To such an extent that the authorities have had to give in and allow hospitals to receive donations sent directly to them.

But the change of tone in the media, following the meeting of the Standing Committee, begins to be noticed. In addition to the disappearance of the report of Caijing -available, however, in some aggregators-, and searches on the Internet for keywords (“red cross scandal”, for example) yield much less results or none. The Central Propaganda Department has sent more than 300 journalists to Hubei on Tuesday to “cover the front line,” state television CCTV reported.

Magazine Caixin, one of the most renowned private media in China, and which has been one of the most combative publications these days, published on Tuesday an editorial calling for transparency. “We ask for transparency throughout the entire process. Transparency should be reflected in all aspects of scientific research, medical treatment and deployment of personnel and material, with all levels and departments required to account. The dissemination of information should be truthful, accurate, complete and fast, without arbitrary omissions or silences on important issues that only recognize small problems, and without fleeing from reality. ”

But the Government, through the state media, already tries to take charge of the story. The construction in record time of two hospitals in Wuhan – the first one is already in operation and the second will be done at the end of this week – was paramount both from a sanitary and propaganda point of view: a way of demonstrating that when proposed, China can undertake prodigious projects that no other country is capable of.

Although the Government itself has admitted that medical supply problems continue for Wuhan and the rest of the quarantined cities, which accumulate about 50 million people since Wenzhou joined, the only one outside the focus of the infection. “What China urgently needs are medical masks, protective suits and safety glasses,” said the Foreign Ministry. After the break for the Lunar New Year, Chinese factories are still only 70% of their production capacity of 20 million masks a day. The epidemic is still far from being under control.

The doctor who launched the alert and is now a sick person

M.V.L

On December 30, ophthalmologist Li Wenliang, 34, wrote an alarming message in his group of friends at the Faculty. Seven patients had been admitted to his hospital, all related to a fish market and with symptoms very similar to SARS, the epidemic caused by another coronavirus that killed almost 800 people in 2003.
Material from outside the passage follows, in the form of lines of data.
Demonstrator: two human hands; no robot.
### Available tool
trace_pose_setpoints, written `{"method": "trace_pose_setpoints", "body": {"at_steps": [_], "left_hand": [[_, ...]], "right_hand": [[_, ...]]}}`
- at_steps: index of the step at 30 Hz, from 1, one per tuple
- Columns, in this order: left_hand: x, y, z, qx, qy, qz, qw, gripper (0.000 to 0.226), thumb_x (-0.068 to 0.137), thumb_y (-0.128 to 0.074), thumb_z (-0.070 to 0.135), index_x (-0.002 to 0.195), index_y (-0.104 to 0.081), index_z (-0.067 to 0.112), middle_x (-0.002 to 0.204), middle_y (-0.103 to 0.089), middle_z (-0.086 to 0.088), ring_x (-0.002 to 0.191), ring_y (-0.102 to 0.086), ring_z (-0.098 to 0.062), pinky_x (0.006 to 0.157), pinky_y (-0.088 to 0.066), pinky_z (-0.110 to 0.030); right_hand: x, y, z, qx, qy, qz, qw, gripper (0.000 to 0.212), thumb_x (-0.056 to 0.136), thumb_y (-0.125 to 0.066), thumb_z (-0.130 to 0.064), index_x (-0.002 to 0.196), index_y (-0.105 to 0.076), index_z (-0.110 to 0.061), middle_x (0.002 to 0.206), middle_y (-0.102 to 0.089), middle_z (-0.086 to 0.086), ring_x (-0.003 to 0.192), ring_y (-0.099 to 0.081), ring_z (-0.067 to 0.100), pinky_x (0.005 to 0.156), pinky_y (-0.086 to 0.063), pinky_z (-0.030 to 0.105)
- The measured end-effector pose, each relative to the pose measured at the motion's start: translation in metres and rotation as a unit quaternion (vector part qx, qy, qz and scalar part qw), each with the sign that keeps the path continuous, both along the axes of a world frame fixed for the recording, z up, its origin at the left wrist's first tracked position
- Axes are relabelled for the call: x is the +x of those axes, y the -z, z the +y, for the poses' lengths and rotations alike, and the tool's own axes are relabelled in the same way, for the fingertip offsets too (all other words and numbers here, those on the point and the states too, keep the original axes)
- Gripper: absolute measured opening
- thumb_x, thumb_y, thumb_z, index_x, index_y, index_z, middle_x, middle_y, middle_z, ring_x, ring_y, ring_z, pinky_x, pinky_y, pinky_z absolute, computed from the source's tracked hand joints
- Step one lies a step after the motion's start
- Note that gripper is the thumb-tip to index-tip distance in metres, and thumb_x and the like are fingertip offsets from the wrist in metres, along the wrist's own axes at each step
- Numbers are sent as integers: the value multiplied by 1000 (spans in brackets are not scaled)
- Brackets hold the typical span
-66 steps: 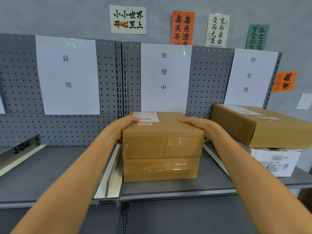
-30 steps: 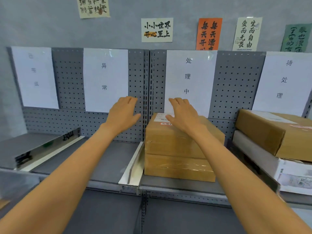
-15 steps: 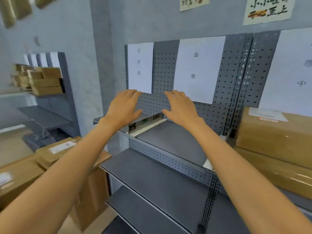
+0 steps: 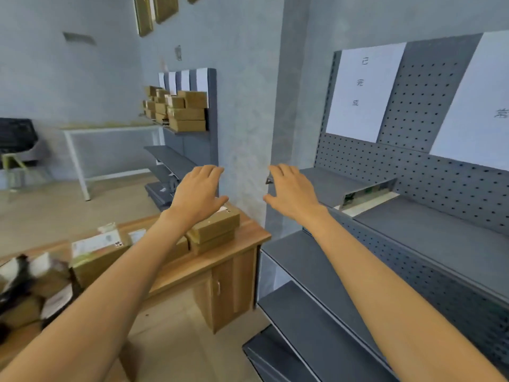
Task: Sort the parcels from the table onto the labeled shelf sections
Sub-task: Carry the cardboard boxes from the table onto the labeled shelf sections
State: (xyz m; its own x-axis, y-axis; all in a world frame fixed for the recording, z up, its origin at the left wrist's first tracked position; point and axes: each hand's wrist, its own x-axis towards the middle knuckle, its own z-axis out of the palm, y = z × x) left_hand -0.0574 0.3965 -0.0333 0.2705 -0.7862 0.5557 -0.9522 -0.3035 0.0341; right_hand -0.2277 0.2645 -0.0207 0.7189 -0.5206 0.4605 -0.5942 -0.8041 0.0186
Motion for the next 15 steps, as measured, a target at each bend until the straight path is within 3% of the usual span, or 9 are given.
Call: {"method": "trace_pose_setpoints", "body": {"at_steps": [15], "left_hand": [[149,100,79,69,-159,87,981,64,87,-65,34,141,-42,9,140,-48,-10,129,-42,-29,103,-36,-37]], "right_hand": [[202,87,32,62,-147,33,987,65,92,-56,-37,147,-31,-13,145,-41,8,132,-37,28,101,-41,38]]}}
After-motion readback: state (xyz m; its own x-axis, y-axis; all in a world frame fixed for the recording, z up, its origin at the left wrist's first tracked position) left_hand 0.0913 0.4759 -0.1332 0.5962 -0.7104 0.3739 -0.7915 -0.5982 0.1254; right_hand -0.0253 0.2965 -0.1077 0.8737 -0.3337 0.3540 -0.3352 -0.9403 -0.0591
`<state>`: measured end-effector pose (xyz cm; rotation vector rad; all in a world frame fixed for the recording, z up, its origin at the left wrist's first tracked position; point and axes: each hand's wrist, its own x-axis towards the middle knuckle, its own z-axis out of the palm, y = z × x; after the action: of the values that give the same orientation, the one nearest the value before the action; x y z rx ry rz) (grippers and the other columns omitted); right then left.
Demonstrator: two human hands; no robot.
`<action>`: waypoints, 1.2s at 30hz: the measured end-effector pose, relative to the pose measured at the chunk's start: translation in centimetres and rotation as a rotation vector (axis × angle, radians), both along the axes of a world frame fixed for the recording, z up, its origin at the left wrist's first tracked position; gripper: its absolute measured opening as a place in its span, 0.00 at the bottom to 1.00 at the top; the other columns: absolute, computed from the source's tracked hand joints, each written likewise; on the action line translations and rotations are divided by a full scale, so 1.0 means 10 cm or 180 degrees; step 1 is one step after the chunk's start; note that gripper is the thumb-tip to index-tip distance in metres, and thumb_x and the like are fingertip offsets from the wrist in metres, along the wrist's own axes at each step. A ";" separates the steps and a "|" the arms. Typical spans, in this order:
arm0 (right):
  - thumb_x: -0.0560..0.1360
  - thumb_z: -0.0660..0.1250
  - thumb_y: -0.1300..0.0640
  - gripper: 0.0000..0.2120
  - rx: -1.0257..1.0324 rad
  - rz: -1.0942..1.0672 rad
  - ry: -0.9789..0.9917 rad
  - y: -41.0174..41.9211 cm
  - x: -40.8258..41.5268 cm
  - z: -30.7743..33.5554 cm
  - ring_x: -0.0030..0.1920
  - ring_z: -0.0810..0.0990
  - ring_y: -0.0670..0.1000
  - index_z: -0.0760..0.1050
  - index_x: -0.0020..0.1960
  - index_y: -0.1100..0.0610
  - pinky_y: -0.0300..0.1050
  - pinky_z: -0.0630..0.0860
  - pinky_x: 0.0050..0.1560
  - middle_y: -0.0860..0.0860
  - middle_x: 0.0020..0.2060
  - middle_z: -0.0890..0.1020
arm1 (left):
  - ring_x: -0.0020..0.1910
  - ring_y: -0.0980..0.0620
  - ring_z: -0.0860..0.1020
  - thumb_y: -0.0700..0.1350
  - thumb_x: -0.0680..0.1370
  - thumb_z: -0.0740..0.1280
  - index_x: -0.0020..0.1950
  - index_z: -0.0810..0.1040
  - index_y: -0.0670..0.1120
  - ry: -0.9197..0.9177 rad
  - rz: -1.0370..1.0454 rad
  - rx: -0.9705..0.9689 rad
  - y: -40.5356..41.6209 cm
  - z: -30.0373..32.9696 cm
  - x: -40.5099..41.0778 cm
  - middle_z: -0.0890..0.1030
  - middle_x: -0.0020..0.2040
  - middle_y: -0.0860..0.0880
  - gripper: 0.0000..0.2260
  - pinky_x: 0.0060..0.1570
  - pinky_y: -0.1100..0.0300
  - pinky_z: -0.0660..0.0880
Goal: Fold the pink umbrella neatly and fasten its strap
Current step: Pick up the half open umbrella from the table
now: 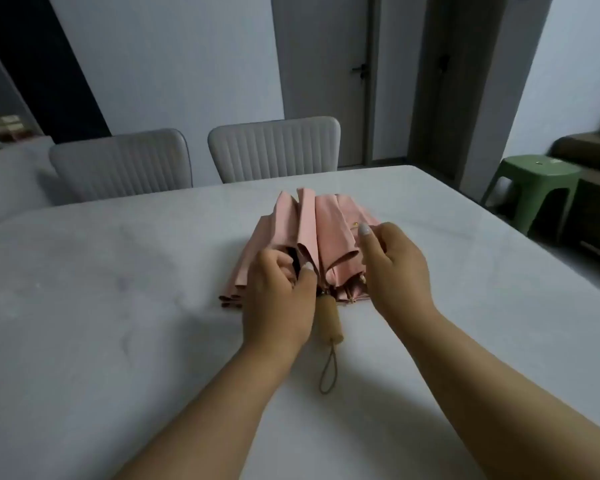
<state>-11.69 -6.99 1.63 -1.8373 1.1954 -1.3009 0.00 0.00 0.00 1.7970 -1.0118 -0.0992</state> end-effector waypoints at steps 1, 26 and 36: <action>0.81 0.54 0.45 0.19 0.0080 0.0013 0.0120 0.03 -0.02 -0.01 0.36 0.77 0.53 0.74 0.43 0.58 0.48 0.73 0.37 0.52 0.34 0.78 | 0.45 0.49 0.76 0.51 0.76 0.67 0.48 0.71 0.48 0.0128 -0.0051 0.0267 0.00 -0.02 -0.02 0.75 0.43 0.54 0.09 0.42 0.57 0.71; 0.65 0.65 0.28 0.34 0.3159 0.1960 -0.1534 -0.12 0.30 -0.11 0.31 0.68 0.53 0.76 0.52 0.57 0.42 0.69 0.31 0.54 0.32 0.68 | 0.18 0.56 0.66 0.46 0.75 0.71 0.37 0.75 0.40 0.1882 -0.0906 0.0155 -0.13 -0.27 -0.06 0.74 0.22 0.52 0.12 0.21 0.66 0.64; 0.59 0.58 0.20 0.46 0.2955 0.1453 -0.2041 -0.22 0.54 -0.12 0.40 0.81 0.53 0.79 0.59 0.56 0.47 0.78 0.40 0.55 0.43 0.82 | 0.25 0.56 0.74 0.56 0.77 0.67 0.52 0.77 0.39 0.1676 -0.1202 0.0212 -0.14 -0.19 0.01 0.79 0.35 0.46 0.19 0.27 0.62 0.73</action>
<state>-6.31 -9.14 0.39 -0.8374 0.7455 -0.7563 0.09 -1.38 -1.89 1.4975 -0.9492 -0.8034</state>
He had no intention of disseminating the information beyond his circle of friends. He simply asked his former classmates to warn their families and be careful. But the message went viral. Four days later, the police accused him of spreading rumors, a charge that can carry up to seven years in China. Seven other doctors received the same accusation.

At the police station, the doctor had to sign a statement in which he admitted his fault and promised not to reoffend, before he was allowed to return home.

A few days later he treated a patient, not knowing that his patient was infected with the virus. On the 10th he began to show symptoms, and on the 12th he was admitted to a hospital, where his condition continued to worsen. Last Saturday he gave an interview to Caixin magazine. They had just confirmed his diagnosis: he had the coronavirus

Last Saturday, in an interview with Caixin magazine, Li revealed that he himself had contracted the disease. He had begun to feel sick on January 10, after treating an infected patient, and was admitted to a hospital.